Return, with both end lines included, exactly what the data below holds from the line with "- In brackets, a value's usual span" through the line with "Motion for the", though not the pictures.

--- START ---

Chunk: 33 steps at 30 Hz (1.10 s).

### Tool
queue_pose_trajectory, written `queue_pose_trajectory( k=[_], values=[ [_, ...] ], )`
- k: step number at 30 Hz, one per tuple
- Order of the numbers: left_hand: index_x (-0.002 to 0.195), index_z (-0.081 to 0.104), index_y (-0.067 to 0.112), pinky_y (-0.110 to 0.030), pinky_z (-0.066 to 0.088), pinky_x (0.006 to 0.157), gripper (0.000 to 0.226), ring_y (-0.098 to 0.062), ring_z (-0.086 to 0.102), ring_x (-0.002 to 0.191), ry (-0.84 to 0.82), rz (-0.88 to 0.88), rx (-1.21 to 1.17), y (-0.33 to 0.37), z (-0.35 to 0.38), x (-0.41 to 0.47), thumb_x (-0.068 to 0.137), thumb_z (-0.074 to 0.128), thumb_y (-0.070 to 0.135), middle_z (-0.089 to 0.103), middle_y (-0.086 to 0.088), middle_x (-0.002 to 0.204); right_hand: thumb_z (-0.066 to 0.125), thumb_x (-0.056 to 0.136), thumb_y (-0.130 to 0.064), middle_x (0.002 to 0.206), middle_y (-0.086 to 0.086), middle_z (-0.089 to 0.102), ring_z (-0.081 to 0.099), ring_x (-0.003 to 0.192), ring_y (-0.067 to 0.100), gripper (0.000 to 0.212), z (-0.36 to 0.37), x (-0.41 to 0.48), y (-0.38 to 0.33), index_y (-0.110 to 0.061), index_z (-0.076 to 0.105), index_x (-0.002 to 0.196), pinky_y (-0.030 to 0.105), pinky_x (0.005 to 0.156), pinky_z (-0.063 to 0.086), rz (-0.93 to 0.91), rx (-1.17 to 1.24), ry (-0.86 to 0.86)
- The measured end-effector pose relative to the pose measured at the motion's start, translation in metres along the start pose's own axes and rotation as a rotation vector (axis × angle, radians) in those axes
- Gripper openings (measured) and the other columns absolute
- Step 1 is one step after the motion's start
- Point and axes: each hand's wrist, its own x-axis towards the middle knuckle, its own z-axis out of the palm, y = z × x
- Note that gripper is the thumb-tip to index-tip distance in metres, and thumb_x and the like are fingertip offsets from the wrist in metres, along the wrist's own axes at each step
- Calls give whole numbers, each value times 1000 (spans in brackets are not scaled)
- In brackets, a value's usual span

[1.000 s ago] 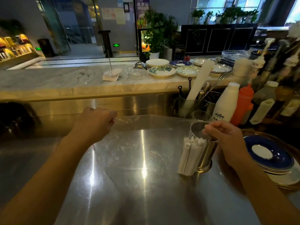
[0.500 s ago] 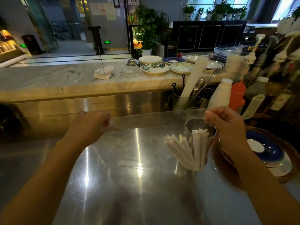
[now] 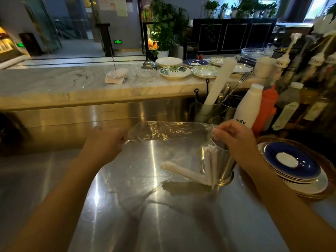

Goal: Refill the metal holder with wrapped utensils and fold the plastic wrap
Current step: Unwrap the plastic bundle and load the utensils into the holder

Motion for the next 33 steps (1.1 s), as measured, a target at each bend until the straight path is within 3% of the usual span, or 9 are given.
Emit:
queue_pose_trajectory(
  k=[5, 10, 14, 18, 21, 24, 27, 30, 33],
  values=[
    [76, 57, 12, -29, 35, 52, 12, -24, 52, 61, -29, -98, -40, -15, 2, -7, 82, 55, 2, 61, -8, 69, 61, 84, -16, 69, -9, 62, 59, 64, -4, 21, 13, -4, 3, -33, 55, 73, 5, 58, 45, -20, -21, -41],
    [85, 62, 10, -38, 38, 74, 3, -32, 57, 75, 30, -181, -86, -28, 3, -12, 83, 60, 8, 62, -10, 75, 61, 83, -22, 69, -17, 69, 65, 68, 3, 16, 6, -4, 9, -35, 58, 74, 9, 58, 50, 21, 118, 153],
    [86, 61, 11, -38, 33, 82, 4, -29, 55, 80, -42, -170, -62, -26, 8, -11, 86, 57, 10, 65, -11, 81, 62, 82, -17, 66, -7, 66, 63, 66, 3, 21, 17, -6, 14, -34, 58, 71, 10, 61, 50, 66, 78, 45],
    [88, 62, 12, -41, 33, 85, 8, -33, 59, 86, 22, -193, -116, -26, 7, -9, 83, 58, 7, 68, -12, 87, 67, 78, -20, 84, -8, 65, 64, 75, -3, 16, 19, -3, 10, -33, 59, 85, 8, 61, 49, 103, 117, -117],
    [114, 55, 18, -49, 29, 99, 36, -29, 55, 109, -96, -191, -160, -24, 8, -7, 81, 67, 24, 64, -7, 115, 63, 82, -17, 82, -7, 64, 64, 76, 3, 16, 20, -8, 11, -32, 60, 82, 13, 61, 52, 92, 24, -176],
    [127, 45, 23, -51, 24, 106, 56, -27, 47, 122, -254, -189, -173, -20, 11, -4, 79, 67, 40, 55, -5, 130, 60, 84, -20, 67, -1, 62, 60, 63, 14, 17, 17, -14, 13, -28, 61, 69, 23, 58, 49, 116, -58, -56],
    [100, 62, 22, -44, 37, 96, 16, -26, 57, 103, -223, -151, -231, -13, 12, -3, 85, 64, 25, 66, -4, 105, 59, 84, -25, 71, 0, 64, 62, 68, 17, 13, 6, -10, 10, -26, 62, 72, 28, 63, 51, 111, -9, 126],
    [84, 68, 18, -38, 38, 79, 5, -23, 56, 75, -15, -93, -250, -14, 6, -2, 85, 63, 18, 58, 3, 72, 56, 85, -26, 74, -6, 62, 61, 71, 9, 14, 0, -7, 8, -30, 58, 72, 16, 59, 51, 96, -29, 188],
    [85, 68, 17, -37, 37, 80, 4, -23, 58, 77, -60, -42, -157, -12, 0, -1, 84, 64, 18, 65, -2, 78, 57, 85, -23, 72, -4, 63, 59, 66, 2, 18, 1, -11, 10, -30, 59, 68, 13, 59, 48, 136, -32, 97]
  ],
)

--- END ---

* EXPECTED OUTPUT *
- In brackets, a value's usual span

[1.000 s ago] 
[0.500 s ago] 
[now] 

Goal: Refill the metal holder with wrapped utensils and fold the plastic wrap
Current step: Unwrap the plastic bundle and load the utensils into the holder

Motion for the next 33 steps (1.1 s), as measured, a target at each bend until the straight path is within 3% of the usual span, or 9 are given.

That wraps up the exercise.